Narail Express Foundation
- Founded: 4 September 2017
- Founder: Mashrafe Mortaza
- Type: Education and healthcare for underprivileged
- Focus: Underprivileged children and youth
- Location: Narail;
- Coordinates: 23°10′25″N 89°30′32″E﻿ / ﻿23.1736°N 89.5089°E
- Region served: Bangladesh
- Services: Education, employment, medical treatment, arts and culture, sports and human rights.
- Method: Direct training, funding medical treatment, supplies for the differently-abled
- Official language: Bengali
- Owner: Mashrafe Mortaza

= Narail Express Foundation =

Charitable foundation in Bangladesh founded by Mashrafe Mortaza

The Narail Express Foundation (নড়াইল এক্সপ্রেস ফাউন্ডেশন ) is a non-profit charity based in Narail that provides education, healthcare, and other social services for the people who live in the Narail district of Bangladesh. It was co-founded by Bangladeshi Politician and Cricketer Mashrafe Mortaza, along with Tarikul Islam Anik (Founder General Secretary) in 2017.

== Partners ==

From December 2017, the Narail Express Foundation logo is used on the bottles of Pran Drinking Water. Pran provides financial support to the Foundation in return.

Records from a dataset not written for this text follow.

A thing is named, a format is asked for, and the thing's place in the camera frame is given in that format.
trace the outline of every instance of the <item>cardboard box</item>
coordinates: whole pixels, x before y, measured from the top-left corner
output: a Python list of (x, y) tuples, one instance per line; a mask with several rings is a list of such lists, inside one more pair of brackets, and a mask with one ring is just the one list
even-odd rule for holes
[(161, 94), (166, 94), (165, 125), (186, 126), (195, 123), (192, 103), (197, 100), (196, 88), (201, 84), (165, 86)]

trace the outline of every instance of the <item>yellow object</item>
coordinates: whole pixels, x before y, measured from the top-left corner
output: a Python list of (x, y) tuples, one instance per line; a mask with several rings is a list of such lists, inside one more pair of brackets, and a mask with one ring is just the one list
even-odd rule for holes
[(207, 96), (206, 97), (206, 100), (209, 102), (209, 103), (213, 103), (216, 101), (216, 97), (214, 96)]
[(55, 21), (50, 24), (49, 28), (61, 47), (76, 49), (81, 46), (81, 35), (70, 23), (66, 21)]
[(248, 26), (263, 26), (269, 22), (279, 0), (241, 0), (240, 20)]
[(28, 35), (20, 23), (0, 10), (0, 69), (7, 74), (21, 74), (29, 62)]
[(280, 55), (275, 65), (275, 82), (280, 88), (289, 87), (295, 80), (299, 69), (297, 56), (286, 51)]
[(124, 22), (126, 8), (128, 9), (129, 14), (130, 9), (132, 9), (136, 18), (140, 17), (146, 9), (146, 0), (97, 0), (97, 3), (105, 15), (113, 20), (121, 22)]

On 19 April 2018, IPDC Finance, a private financial institution, signed an agreement with Narail Express Foundation for providing all the training facilities of the sport for the talented players from Narail.

In April 2018, an agreement was signed with the clinic and the diagnosis center "Prescription Point" to advance Narail's medical care. According to the agreement, all types of health services will be available at Banani and Badda branches of 'Prescription Point' with a discount of fifty percent.

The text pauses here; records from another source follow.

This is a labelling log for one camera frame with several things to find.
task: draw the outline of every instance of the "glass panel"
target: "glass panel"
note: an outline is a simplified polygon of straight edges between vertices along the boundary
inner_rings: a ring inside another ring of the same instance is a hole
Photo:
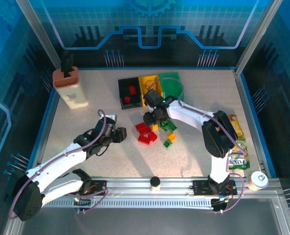
[[[244,76],[275,172],[283,188],[289,189],[290,0],[283,0],[245,67]]]
[[[78,67],[234,67],[269,0],[31,0]]]
[[[9,210],[4,189],[13,171],[26,168],[52,89],[53,69],[15,1],[0,2],[0,234]]]

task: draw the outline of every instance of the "yellow block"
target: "yellow block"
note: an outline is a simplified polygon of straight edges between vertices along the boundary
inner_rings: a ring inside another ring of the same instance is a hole
[[[174,133],[169,133],[169,134],[167,134],[167,137],[169,138],[169,140],[170,140],[171,142],[173,142],[173,141],[176,139]]]
[[[158,124],[152,125],[151,128],[153,129],[153,131],[158,130]]]
[[[143,106],[145,106],[145,100],[144,100],[144,95],[148,92],[148,89],[150,85],[159,79],[158,75],[150,75],[150,76],[143,76],[139,77],[139,83],[140,83],[140,88],[141,88],[141,96],[142,96],[142,101],[143,101]],[[161,88],[160,82],[157,82],[153,87],[152,87],[159,95],[163,97],[163,89]]]

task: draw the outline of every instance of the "small cylinder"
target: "small cylinder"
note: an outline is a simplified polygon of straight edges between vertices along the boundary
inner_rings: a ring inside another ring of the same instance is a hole
[[[250,190],[258,191],[268,186],[268,178],[260,171],[255,171],[248,177],[247,187]]]
[[[154,176],[150,179],[150,186],[152,191],[160,190],[160,179],[157,176]]]

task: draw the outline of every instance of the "white table surface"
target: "white table surface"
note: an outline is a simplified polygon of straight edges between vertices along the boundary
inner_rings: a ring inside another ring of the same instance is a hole
[[[117,127],[127,129],[127,138],[120,144],[113,143],[107,152],[92,156],[75,168],[91,176],[102,177],[191,177],[207,176],[211,170],[211,157],[207,152],[202,133],[191,126],[174,120],[178,127],[176,141],[166,149],[163,142],[167,133],[156,131],[158,139],[149,146],[139,143],[135,125],[143,121],[148,108],[122,110],[119,101],[118,79],[153,75],[176,70],[81,70],[80,80],[89,105],[70,110],[60,99],[52,123],[43,162],[64,150],[74,138],[94,128],[97,110],[118,115]],[[179,70],[185,89],[185,102],[199,109],[238,116],[246,136],[250,169],[235,170],[249,175],[260,170],[254,144],[249,132],[244,110],[231,70]]]

In May 2018, an agreement was signed with Thyrocare Technologies Limited so that the people of Narail will be able to get more than 400 blood tests at the highest discount, including cancer detection.

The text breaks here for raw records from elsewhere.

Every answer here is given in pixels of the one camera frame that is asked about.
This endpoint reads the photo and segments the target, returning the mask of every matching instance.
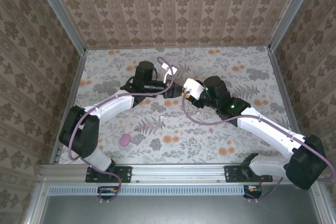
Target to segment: floral tablecloth
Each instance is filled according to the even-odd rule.
[[[153,62],[162,78],[164,70],[156,61],[162,56],[178,68],[177,83],[217,75],[232,96],[245,99],[263,115],[289,128],[266,47],[90,50],[86,54],[76,97],[76,105],[81,107],[113,95],[134,75],[140,61]],[[146,98],[100,126],[99,148],[119,164],[230,163],[241,162],[252,152],[279,154],[258,137],[229,123],[209,127],[191,122],[182,111],[181,101],[181,97]],[[220,120],[209,108],[197,109],[187,103],[187,110],[197,120]],[[125,147],[119,143],[124,133],[132,136]],[[73,163],[66,147],[60,163]]]

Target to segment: gray panel
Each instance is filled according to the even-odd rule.
[[[310,190],[290,185],[258,203],[242,196],[120,196],[108,204],[93,196],[53,196],[42,223],[321,223],[313,202]]]

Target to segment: wall
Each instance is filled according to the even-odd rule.
[[[276,55],[302,133],[336,164],[336,0],[304,0]]]
[[[78,58],[47,0],[0,0],[0,223],[29,206]]]
[[[87,48],[267,44],[289,0],[61,0]]]

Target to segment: pink object
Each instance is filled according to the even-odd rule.
[[[131,142],[131,135],[123,134],[119,141],[121,146],[127,146]]]

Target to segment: damask wallpaper
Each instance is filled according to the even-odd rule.
[[[88,50],[86,56],[76,97],[81,107],[113,95],[134,76],[140,61],[153,62],[161,79],[164,70],[156,62],[161,56],[178,68],[177,83],[218,75],[232,96],[248,101],[263,115],[289,128],[266,47]],[[257,136],[229,123],[211,127],[194,124],[184,115],[181,101],[182,97],[146,98],[100,125],[98,147],[118,164],[238,163],[252,152],[279,155]],[[186,108],[197,120],[220,120],[210,108],[198,109],[189,102]],[[125,133],[131,135],[131,143],[121,146],[119,139]],[[60,163],[72,163],[66,147]]]
[[[304,0],[276,55],[302,133],[322,137],[335,165],[336,0]]]
[[[29,206],[78,58],[47,0],[0,0],[0,223]]]
[[[290,0],[61,0],[87,48],[267,44]]]

On 14 May 2019 Atish Dipankar University of Science and Technology signed an agreement with Narail Express Foundation, which will allow at least twenty students every year to study for 100% free scholarships at the university for the students of Narail for more than next ten years.

On 19 May 2019, Narail Express Foundation has taken initiative to tackle unemployment problem. The plan is to create employment opportunities by looking for young entrepreneurs and providing them with appropriate training and overall support. An agreement was recently signed between the Narail Express Foundation and Sahin's Helpline to implement it. Sahin's helpline will work primarily on how to develop youth skills through training.

== Charity events ==
Narail Express Foundation organized the "Concert for the Helpless" to help people who are disadvantaged in Narail. Some of the country's first-class artists come to the event to sing. The proceeds from this concert will be spent on the welfare of the disadvantaged people.

== Awards ==

The Narail Express Foundation continues to play a role in achieving the UN's sustainable development goals in social innovation and digital skills. It has been selected from 26 foundations across the country.

| Year | Award | Category | Result | Refs |
|---|---|---|---|---|
| 2019 | Bangladesh Digital Social Innovation Summit | Best Social Foundation | Won |  |

==Social activities==

- Narail Express Foundation has installed closed circuit cameras around two cities to improve the security of Narail's people.
- Under the management of the "Narail Express Foundation", talented soccer, cricket, and volleyball players will be selected from the remote areas. And for the final phase, twenty five players from each department will be provided free training throughout the year. The 'Narail Express Foundation' will be participating in the Second Division Football and Cricket Games next year. These players will participate in national level play after proper training. This training will also create an opportunity for these players to be employed in public and private organizations.
- Narail Express Foundation distributes free rice seeds among one thousand farmers. The Foundation has been contributing to the development of the society at various times. This time, the seeds of advanced varieties were distributed with the initiative of the Foundation and in collaboration with the International Rice Research Institute.
- Narail Express Foundation gets ambulance gifted by Rangpur Riders, underprivileged people will be able use this ambulance in Narail District.
- Narail Express Foundation and Badar Uddin-Hinguljan Smiriti Library in Magura has jointly arranged a day-long eye camp at Sharif Abdul Hakim Diabetic Hospital in Narail.
- Narail Express Foundation organized financial support for the poor patients with 'the Rugi Welfare Society', at Abdul Hamik Diabetic Hospital, Mahisakhola.
- 1500 blankets have been distributed among the poor, cold effected people by the initiative of Narail Express Foundation.
- Narail Express Foundation has provided solar lights for nearly 100 families in all areas where electricity has not yet been reached.
- 5 lakh, 10 hajar BDT was distributed to forty-three poor and helpless people under the initiative of Narail Express Foundation.
- Under the program 'Bangladesh Food Aid Ramadan 2019' funded by the Ichha Foundation and the Narail Express Foundation, with the support of the Al-Imdad Foundation, various food items worth 10 lakh BDT have been provided among the 400 poor families of Narail.